Acute upper respiratory tract infections (URTIs) are the most common diagnoses made in the primary medical services, which consisted of 34.6% of all diagnoses in Hong Kong. It accounts for approximately 100 million visits per year in the US. It was estimated that an adult has an average of 3 to 4 times while children has an average of 6 to 8 times each year. WHO has pointed out that URTIs have a great impact on personal and economical aspects although they are rarely lethal It was estimated that 60% of the working class has contracted URTIs each year, and a loss of 8.8 days of perfect health for each worker on average each year, and a loss of up to HK$ 31.3 billion of economic output each year.
There is no established curative treatment in Western medicine for URTIs except for selected cases of influenza. Studies have shown that the average duration of illness of an URTI is around 7 days, and most URTIs resolve by the 10th day. Traditional Chinese medicine (TCM) is commonly used by people in Hong Kong on its own or along side with Western medicine for the treatment of URTIs. The Chinese Medicine Council of Hong Kong was established in September 1999, the use of Chinese herbal medicine (CHM) is expected to increase and there is an urgent need for research evidence on their effectiveness and side effects. TCM follows a theoretical and methodological pathway, which leads to its diagnosis and treatment. Most URTIs can be differentiated into two types according to the theory of TCM: Wind-cold syndrome and Wind-heat syndrome. The theory leads to two classical herbal formulae that are very popular in Hong Kong: the Jing Fang Bai Du san for treating the Wind-cold syndrome whiles the Ying Qiao san for treating Wind-heat syndrome.
The Jing Fang Bai Du san can relieve external symptoms and effectively clear up the pathogenic cold. It contains 13 herbs including, Radix Angelicae Pubescentis, Radix Peucedani, Radix Ginseng, Smilacis Glabrae Rhizoma, Rhizoma Chuanxiong, Fructus Aurantii, Radix Platycodi, GlycyrrhizaeRadix, Herba Schizonepetae, Fructus Arctii, MenthaeFolium, Radix Saposhnikoviae, Rhizoma et Radix Notopterygii. Previous clinical studies conducted in China showed mixed results on the effectiveness of Jing Fang Bai Du san on Wind-cold syndrome. One study showed that it was no better than no treatment while another study showed that concentrated granules of Jing Fang Bai Du san was more effective (80%) than Western medicine (10%) in improving and resolving symptoms of Wind-cold syndrome within 7 days.

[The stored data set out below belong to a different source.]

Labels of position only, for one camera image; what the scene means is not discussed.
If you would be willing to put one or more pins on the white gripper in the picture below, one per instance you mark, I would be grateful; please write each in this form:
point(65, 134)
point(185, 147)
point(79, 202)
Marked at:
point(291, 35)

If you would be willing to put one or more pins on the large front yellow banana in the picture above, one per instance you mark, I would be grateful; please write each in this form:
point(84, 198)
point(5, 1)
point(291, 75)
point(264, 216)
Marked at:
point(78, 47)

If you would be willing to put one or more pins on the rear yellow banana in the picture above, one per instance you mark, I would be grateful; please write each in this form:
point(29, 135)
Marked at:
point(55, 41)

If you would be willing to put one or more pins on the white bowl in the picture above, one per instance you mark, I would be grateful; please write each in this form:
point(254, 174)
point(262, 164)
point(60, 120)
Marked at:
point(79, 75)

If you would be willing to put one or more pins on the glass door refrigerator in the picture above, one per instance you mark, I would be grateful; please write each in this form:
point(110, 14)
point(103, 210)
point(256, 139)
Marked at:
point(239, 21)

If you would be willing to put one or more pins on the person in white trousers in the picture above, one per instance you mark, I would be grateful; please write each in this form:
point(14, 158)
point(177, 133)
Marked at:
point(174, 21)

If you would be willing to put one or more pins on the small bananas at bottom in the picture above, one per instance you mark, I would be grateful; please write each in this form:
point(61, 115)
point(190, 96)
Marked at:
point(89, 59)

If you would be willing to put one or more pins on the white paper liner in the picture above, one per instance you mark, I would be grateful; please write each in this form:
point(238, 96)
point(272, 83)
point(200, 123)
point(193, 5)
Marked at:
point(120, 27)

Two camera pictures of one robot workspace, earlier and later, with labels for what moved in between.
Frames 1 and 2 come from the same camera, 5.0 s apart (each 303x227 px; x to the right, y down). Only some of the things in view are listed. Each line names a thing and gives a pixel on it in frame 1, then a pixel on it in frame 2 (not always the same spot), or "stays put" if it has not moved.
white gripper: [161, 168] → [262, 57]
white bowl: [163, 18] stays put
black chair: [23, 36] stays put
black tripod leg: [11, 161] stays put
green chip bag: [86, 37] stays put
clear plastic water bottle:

The Ying Qiao san can relieve external symptoms and effectively clear up the pathogenic heat. It contains 10 herbs: Fructus Forsythiae, LoniceraeFlos, Radix Platycodi, MenthaeFolium, GlycyrrhizaeRadix, Herba Schizonepetae, Sojae Semen praeparatum, Fructus Arctii, PhragmitisRhizoma and LophatheriHerba. From pharmacological studies, it showed anti-inflammatory, antipyretic, analgesic, anti-bacterial and antiviral actions. A clinical trial also showed the concentrated granules of Ying Qiao san was more effective (66.13%) than Western medicine (40%) in resolving the symptoms of Wind-heat syndrome within 1 week. These two CHM formulae have been used for many years and have not been associated with any serious adverse reactions. The common side effects are mild diarrhoea and headache.
Although there are some data from Mainland China suggesting the effectiveness of these two formulae for URTIs but most of these previous studies were observational and the few clinical trials were not placebo-controlled and of poor quality. Furthermore, results of trials from Mainland China may not be generalisable to the people in Hong Kong. Most previous studies on CHM focused on individual herbs, which is against the TCM principles as pointed out by the WHO. The WHO recommends that future clinical studies should attempt to integrate TCM diagnosis pattern with traditional CHM treatments. In this proposed study, the integrated TCM approach of using traditional formulae of multiple herbs, guided by the TCM diagnosis, will be used in a double-blind randomized placebo-controlled trial.